EXERCISE
Each line of the data holding "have" should be found and copied.

(Records drawn from a dataset)
Start of Block
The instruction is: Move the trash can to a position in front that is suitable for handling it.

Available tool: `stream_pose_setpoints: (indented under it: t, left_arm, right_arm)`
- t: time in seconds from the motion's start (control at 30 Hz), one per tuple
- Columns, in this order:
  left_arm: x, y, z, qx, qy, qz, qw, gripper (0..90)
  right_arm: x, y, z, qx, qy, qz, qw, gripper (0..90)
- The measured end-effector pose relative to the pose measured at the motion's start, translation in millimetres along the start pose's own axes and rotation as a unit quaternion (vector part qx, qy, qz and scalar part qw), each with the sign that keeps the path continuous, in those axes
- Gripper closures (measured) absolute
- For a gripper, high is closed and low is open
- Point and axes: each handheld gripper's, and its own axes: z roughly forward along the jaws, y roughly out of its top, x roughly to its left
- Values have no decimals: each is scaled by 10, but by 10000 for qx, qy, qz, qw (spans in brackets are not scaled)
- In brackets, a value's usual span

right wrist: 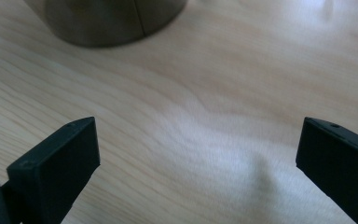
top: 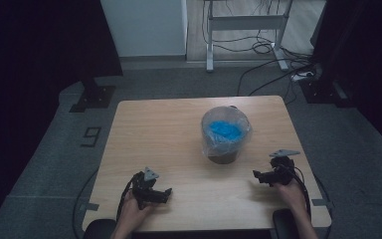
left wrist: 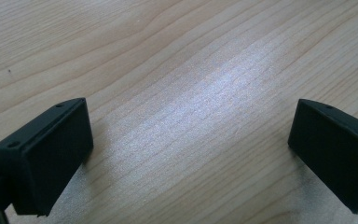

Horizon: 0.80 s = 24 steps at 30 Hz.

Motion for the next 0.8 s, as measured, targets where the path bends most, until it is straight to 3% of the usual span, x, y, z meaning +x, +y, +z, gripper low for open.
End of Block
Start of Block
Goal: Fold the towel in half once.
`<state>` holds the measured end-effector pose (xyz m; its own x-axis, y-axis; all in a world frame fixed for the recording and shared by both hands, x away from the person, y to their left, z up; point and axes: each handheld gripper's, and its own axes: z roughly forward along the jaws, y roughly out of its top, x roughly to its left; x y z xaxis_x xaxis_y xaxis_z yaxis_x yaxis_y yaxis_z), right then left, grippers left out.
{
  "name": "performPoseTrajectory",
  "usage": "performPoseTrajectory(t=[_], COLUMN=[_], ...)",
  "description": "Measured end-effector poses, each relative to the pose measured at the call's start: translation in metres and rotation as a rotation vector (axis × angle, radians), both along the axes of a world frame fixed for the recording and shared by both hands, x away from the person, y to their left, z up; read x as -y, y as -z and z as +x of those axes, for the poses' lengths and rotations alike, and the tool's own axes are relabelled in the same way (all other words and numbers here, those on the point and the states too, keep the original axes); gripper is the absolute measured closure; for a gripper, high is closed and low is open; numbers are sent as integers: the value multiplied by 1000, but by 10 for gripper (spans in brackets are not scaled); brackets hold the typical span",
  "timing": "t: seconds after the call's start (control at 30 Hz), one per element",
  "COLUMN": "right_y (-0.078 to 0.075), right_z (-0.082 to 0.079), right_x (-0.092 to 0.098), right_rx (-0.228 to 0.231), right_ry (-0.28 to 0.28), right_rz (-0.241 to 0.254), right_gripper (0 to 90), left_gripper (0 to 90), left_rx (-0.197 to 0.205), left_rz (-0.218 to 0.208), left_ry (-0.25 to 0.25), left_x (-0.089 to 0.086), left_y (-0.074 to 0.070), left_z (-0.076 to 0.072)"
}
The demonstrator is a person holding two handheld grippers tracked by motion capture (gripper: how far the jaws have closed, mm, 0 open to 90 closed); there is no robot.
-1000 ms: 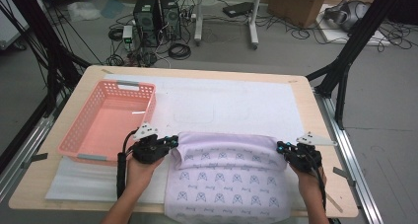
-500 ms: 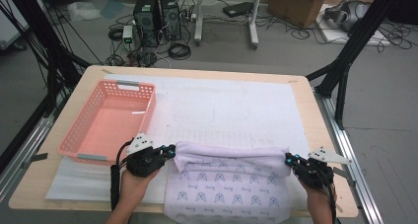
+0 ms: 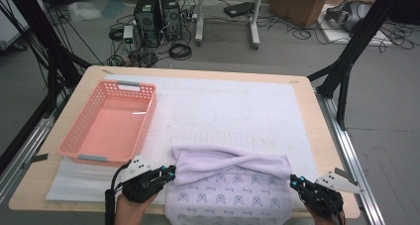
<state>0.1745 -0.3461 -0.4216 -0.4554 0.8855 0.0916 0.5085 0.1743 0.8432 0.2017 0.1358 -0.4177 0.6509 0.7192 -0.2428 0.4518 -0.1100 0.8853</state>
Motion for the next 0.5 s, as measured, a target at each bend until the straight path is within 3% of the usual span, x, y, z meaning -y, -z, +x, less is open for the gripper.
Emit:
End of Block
ANSWER BOX
- Values have no decimals: each is scaled by 10, but by 10000 for qx, qy, qz, qw (spans in brackets are not scaled)
The demonstrator is a person holding two handheld grippers tracked by motion capture (gripper: how far the jaws have closed, mm, 0 open to 90 closed); there is no robot.

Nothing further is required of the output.